As an ERISA plan participant, Wilson was insured under a disability insurance policy issued by Standard. She sued to recover Long Term Disability ("LTD") benefits, but her complaint was filed 34 months after expiration of the three-year contractual limitations period provided by the policy. The district court granted summary judgment to the claims administrator, and the Eleventh Circuit affirmed.
Wilson argued that the limitations period was equitably tolled because the claim denial letter did not inform her that the policy imposed a time to sue period shorter than the six-year statute of limitation for contract actions that otherwise would have been borrowed from state law.
According to Wilson, this violated ERISA claims procedure regulation 29 C.F.R. § 2560.503–1(g)(1)(iv), which provides that notice to the claimant must "set forth … [a] description of the plan's review procedures and the time limits applicable to such procedures, including a statement of the claimant's right to bring a civil action under section 502(a) of the Act following an adverse benefit determination on review …."

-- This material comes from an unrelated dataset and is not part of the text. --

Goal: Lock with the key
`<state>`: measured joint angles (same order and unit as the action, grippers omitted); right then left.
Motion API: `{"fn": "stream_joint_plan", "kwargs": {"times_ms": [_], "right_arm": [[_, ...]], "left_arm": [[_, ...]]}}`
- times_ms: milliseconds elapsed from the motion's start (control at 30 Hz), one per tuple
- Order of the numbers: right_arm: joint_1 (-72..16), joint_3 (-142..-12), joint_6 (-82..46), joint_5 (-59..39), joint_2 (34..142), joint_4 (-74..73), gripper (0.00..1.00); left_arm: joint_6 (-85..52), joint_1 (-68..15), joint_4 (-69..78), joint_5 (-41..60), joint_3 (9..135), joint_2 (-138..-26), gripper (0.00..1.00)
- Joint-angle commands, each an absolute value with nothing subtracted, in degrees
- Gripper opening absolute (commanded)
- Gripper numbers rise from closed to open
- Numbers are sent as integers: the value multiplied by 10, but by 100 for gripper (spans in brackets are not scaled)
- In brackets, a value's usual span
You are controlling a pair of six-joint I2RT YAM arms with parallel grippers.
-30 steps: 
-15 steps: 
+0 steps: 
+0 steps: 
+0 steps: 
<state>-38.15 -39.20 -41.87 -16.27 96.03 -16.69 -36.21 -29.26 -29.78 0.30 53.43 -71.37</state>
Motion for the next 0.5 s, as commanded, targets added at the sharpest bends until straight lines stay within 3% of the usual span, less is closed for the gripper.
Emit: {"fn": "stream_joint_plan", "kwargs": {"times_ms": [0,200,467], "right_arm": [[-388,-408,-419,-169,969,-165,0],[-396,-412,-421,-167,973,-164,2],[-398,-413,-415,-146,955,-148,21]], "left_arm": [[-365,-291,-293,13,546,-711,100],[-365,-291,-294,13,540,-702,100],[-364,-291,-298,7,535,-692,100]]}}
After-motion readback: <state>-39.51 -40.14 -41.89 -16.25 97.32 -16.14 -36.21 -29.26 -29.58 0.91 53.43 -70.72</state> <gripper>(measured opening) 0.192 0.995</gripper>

The Eleventh Circuit noted that while the regulation "clearly" required notice of the time limits for administrative procedures, and the right to bring a civil action, "what is anything but clear … is whether the regulation also requires a claims denial letter to include notice about the time limits applicable to filing a civil action," as Wilson argued.
However, even construing the ambiguity in Wilson's favor, the court determined that "it does not follow that Standard's failure to interpret the ambiguous regulation that way renders the contractual limitations period unenforceable," given the Supreme Court's opinion in Heimeshoff v. Hartford Life & Accident Ins. Co.,134 S.Ct. 604, 612 (2013), in which the Court emphasized: "The principle that contractual limitations provisions ordinarily should be enforced as written is especially appropriate when enforcing an ERISA plan. The plan, in short, is at the center of ERISA."
Wilson would be entitled to equitable tolling, the court said, only if she could show both extraordinary circumstances and diligence in pursuing her rights. With respect to the latter, "[w]e have held that there is no equitable tolling when 'the plaintiffs had notice sufficient to prompt them to investigate and ... had they done so diligently, they would have discovered the basis for their claims.'"In finding that Wilson failed to show diligence, the court stated:
In the present case, the basis for Wilson's claim was no mystery to anyone. In January 2007 Standard sent Wilson a letter stating that her request for benefits had been denied, the administrative review process was complete, and she had a right to bring a civil action under ERISA § 502. Not only that, but the letter also alerted her to the fact that she could request any documents she might need to pursue her claim … free of charge. She finally requested a copy of her policy and received it on June 21, 2011 … four years after the administrative review process of her denied claim was complete ….
Wilson could have requested a copy of the policy, which was central to her claim, and which contained the applicable contractual limitations provision. Her lawsuit could have been timely filed if she had exercised even minimal diligence in discovering the terms of the policy.